Data items
+++
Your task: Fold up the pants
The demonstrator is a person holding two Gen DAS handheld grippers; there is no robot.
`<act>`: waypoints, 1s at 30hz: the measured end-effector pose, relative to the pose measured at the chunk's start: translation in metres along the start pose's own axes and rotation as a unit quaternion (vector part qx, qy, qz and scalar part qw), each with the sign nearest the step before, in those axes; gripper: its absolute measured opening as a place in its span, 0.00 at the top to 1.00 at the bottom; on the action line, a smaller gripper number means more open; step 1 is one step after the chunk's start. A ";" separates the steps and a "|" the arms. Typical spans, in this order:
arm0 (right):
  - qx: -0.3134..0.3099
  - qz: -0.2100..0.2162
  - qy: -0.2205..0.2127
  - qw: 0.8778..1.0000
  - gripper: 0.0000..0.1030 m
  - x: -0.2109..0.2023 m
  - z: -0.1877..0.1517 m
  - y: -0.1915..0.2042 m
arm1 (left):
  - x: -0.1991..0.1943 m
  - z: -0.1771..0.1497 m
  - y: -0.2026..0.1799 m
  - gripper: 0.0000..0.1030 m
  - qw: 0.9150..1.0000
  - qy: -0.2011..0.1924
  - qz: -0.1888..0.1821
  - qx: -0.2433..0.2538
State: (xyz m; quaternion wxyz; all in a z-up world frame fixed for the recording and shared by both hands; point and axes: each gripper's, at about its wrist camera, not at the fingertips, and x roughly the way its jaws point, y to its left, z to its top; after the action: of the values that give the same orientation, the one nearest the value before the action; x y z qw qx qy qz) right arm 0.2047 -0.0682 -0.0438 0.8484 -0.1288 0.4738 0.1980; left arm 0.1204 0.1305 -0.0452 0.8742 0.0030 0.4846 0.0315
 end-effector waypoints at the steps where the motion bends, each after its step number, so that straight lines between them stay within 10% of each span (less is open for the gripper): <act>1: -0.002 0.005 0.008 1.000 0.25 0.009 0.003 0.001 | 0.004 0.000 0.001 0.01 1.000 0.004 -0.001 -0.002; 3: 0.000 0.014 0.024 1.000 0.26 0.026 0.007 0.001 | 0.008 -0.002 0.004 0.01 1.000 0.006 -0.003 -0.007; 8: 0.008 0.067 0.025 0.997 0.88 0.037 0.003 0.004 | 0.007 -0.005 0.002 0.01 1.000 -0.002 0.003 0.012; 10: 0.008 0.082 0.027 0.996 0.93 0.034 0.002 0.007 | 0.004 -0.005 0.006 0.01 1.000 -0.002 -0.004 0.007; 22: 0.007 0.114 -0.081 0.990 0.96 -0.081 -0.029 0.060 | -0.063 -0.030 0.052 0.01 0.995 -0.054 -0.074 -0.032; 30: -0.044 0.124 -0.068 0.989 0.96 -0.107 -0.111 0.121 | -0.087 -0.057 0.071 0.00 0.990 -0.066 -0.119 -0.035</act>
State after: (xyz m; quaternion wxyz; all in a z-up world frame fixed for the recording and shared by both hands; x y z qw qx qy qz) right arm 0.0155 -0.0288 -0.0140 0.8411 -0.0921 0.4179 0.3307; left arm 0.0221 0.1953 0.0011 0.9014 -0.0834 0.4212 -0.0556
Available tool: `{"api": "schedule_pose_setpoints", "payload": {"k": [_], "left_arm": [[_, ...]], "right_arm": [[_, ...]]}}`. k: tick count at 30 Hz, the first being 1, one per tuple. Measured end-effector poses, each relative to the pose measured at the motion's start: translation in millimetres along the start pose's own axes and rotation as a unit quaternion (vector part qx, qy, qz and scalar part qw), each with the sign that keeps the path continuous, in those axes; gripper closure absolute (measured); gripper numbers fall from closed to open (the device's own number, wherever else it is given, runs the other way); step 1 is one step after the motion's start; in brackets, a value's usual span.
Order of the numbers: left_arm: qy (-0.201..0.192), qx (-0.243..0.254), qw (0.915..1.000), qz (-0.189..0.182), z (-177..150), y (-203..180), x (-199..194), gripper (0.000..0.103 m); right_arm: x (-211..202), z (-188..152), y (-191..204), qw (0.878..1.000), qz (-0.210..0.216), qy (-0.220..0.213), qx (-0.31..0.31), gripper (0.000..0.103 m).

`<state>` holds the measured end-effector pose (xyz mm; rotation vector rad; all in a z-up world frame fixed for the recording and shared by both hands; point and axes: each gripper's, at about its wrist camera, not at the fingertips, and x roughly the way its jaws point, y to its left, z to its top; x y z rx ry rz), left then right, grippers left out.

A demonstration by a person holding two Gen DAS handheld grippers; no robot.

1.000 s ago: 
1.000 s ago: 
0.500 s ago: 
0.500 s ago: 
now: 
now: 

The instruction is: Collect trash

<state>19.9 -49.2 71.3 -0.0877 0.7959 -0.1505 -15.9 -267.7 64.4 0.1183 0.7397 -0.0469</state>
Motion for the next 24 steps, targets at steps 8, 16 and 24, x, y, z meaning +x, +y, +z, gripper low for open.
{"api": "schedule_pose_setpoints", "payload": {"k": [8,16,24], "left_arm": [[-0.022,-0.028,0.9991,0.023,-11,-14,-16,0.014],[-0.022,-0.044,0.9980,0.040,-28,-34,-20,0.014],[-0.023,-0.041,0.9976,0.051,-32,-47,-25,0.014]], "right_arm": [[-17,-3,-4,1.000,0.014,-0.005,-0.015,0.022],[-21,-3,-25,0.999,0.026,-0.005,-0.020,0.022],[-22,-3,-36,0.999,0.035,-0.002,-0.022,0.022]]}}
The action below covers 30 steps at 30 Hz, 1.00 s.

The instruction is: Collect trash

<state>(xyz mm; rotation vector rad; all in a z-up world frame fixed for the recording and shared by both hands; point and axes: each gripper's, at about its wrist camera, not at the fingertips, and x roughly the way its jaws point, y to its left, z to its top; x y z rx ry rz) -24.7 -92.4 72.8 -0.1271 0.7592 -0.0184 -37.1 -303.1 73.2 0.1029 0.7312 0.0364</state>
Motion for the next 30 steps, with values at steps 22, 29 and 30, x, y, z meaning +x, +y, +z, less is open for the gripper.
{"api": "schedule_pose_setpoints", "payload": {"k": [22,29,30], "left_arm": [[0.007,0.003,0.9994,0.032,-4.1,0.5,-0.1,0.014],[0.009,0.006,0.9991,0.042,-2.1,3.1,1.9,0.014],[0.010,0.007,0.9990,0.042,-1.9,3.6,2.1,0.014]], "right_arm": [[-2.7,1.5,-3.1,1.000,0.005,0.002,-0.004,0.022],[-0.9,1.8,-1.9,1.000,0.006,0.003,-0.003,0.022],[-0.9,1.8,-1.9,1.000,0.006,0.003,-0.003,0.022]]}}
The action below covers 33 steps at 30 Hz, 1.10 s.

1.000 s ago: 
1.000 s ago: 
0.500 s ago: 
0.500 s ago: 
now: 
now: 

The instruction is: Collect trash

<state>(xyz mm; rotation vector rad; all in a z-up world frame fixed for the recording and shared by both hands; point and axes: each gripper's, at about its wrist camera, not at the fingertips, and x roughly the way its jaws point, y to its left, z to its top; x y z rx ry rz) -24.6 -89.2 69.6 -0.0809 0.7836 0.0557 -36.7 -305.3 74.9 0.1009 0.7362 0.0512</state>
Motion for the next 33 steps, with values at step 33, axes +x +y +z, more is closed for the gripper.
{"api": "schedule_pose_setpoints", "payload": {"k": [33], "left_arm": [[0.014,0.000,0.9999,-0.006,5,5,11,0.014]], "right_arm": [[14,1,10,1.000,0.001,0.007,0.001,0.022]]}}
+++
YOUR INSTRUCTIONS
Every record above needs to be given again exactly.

REPLY TO THE TASK
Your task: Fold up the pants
The demonstrator is a person holding two Gen DAS handheld grippers; there is no robot.
`<act>`: waypoints, 1s at 30hz: the measured end-effector pose, relative to the pose measured at the chunk's start: translation in metres along the start pose's own axes and rotation as a unit quaternion (vector part qx, qy, qz and scalar part qw), each with the sign nearest the step before, in those axes; gripper: its absolute measured opening as a place in its span, 0.00 at the top to 1.00 at the bottom; on the action line, a smaller gripper number means more open; step 1 is one step after the chunk's start. A ";" separates the steps and a "|" the arms. Typical spans, in this order:
arm0 (right):
  - qx: -0.3134..0.3099
  - qz: -0.2100..0.2162
  - qy: -0.2205..0.2127
  - qw: 0.8778..1.0000
  - gripper: 0.0000..0.1030 m
  - x: -0.2109..0.2023 m
  - z: -0.1877..0.1517 m
  - y: -0.1915..0.2042 m
arm1 (left):
  - x: -0.1991..0.1943 m
  - z: -0.1771..0.1497 m
  - y: -0.2026..0.1799 m
  - gripper: 0.0000..0.1030 m
  - qw: 0.9150..1.0000
  - qy: -0.2011..0.1924
  - qz: -0.1888..0.1821
  - qx: -0.2433..0.2538
State: (xyz m; quaternion wxyz; all in a z-up world frame fixed for the recording and shared by both hands; point and axes: each gripper's, at about its wrist camera, not at the fingertips, and x roughly the way its jaws point, y to its left, z to its top; after the action: of the values that give the same orientation, the one nearest the value before the action; x y z qw qx qy qz) right arm 0.2047 -0.0682 -0.0438 0.8484 -0.1288 0.4738 0.1980; left arm 0.1204 0.1305 -0.0452 0.8742 0.0030 0.4846 0.0315
 end-effector waypoints at the steps where the motion bends, each after its step number, so that straight lines between them stay within 10% of each span (less is open for the gripper): <act>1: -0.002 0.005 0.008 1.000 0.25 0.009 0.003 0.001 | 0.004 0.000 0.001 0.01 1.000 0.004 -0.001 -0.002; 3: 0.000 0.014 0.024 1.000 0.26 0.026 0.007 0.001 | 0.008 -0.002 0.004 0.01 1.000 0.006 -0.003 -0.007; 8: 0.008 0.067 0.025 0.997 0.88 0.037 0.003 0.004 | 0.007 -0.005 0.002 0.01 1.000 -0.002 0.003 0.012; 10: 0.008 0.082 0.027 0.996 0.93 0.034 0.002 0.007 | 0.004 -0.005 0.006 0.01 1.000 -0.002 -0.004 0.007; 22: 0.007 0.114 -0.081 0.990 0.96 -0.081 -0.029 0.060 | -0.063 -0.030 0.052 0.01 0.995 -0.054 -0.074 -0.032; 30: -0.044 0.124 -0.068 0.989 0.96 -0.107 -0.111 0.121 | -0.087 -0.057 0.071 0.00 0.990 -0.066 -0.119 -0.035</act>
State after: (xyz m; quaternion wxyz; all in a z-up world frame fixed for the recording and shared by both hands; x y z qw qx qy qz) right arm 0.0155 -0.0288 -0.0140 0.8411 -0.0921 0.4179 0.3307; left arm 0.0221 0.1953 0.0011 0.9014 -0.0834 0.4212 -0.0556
Available tool: `{"api": "schedule_pose_setpoints", "payload": {"k": [_], "left_arm": [[_, ...]], "right_arm": [[_, ...]]}}`. k: tick count at 30 Hz, the first being 1, one per tuple. Measured end-effector poses, each relative to the pose measured at the motion's start: translation in millimetres along the start pose's own axes and rotation as a unit quaternion (vector part qx, qy, qz and scalar part qw), each with the sign that keeps the path continuous, in those axes; gripper closure absolute (measured); gripper numbers fall from closed to open (the device's own number, wherever else it is given, runs the other way); step 1 is one step after the motion's start; in brackets, a value's usual span.
Order of the numbers: left_arm: qy (-0.201..0.192), qx (-0.243..0.254), qw (0.915..1.000), qz (-0.189..0.182), z (-177..150), y (-203..180), x (-199..194), gripper (0.000..0.103 m); right_arm: x (-211..202), z (-188..152), y (-191..204), qw (0.878..1.000), qz (-0.210..0.216), qy (-0.220..0.213), qx (-0.31..0.31), gripper (0.000..0.103 m).

`<state>` holds the measured end-effector pose (xyz mm; rotation vector rad; all in a z-up world frame fixed for the recording and shared by both hands; point and axes: each gripper's, at about its wrist camera, not at the fingertips, and x roughly the way its jaws point, y to its left, z to its top; x y z rx ry rz), left then right, grippers left out.

A demonstration by a person holding two Gen DAS handheld grippers; no robot.

1.000 s ago: 
1.000 s ago: 
0.500 s ago: 
0.500 s ago: 
now: 
now: 

The instruction is: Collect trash

<state>19.9 -49.2 71.3 -0.0877 0.7959 -0.1505 -15.9 -267.7 64.4 0.1183 0.7397 -0.0469</state>
Motion for the next 24 steps, targets at steps 8, 16 and 24, x, y, z meaning +x, +y, +z, gripper low for open.
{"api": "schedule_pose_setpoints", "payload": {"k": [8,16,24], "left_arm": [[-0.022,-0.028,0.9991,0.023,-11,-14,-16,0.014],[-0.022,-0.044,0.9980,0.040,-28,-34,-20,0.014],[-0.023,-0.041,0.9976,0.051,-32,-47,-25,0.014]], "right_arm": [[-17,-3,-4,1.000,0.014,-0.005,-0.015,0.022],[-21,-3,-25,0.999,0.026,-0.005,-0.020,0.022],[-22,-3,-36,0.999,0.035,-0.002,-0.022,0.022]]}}
The action below covers 30 steps at 30 Hz, 1.00 s.

The instruction is: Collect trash

<state>(xyz mm; rotation vector rad; all in a z-up world frame fixed for the recording and shared by both hands; point and axes: each gripper's, at about its wrist camera, not at the fingertips, and x roughly the way its jaws point, y to its left, z to its top; x y z rx ry rz) -24.7 -92.4 72.8 -0.1271 0.7592 -0.0184 -37.1 -303.1 73.2 0.1029 0.7312 0.0364</state>
Motion for the next 30 steps, with values at steps 22, 29 and 30, x, y, z meaning +x, +y, +z, less is open for the gripper.
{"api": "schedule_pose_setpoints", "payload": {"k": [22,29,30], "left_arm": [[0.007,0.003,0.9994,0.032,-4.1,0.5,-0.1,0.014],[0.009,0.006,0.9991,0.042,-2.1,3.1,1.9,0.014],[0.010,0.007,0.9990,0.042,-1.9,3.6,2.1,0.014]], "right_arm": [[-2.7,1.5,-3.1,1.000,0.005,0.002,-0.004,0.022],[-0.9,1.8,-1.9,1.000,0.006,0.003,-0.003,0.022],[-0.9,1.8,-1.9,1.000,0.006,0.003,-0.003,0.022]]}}
The action below covers 33 steps at 30 Hz, 1.10 s.

1.000 s ago: 
1.000 s ago: 
0.500 s ago: 
0.500 s ago: 
now: 
now: 

The instruction is: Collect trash

<state>(xyz mm; rotation vector rad; all in a z-up world frame fixed for the recording and shared by both hands; point and axes: each gripper's, at about its wrist camera, not at the fingertips, and x roughly the way its jaws point, y to its left, z to its top; x y z rx ry rz) -24.6 -89.2 69.6 -0.0809 0.7836 0.0557 -36.7 -305.3 74.9 0.1009 0.7362 0.0512</state>
Motion for the next 33 steps, with values at step 33, axes +x +y +z, more is closed for the gripper.
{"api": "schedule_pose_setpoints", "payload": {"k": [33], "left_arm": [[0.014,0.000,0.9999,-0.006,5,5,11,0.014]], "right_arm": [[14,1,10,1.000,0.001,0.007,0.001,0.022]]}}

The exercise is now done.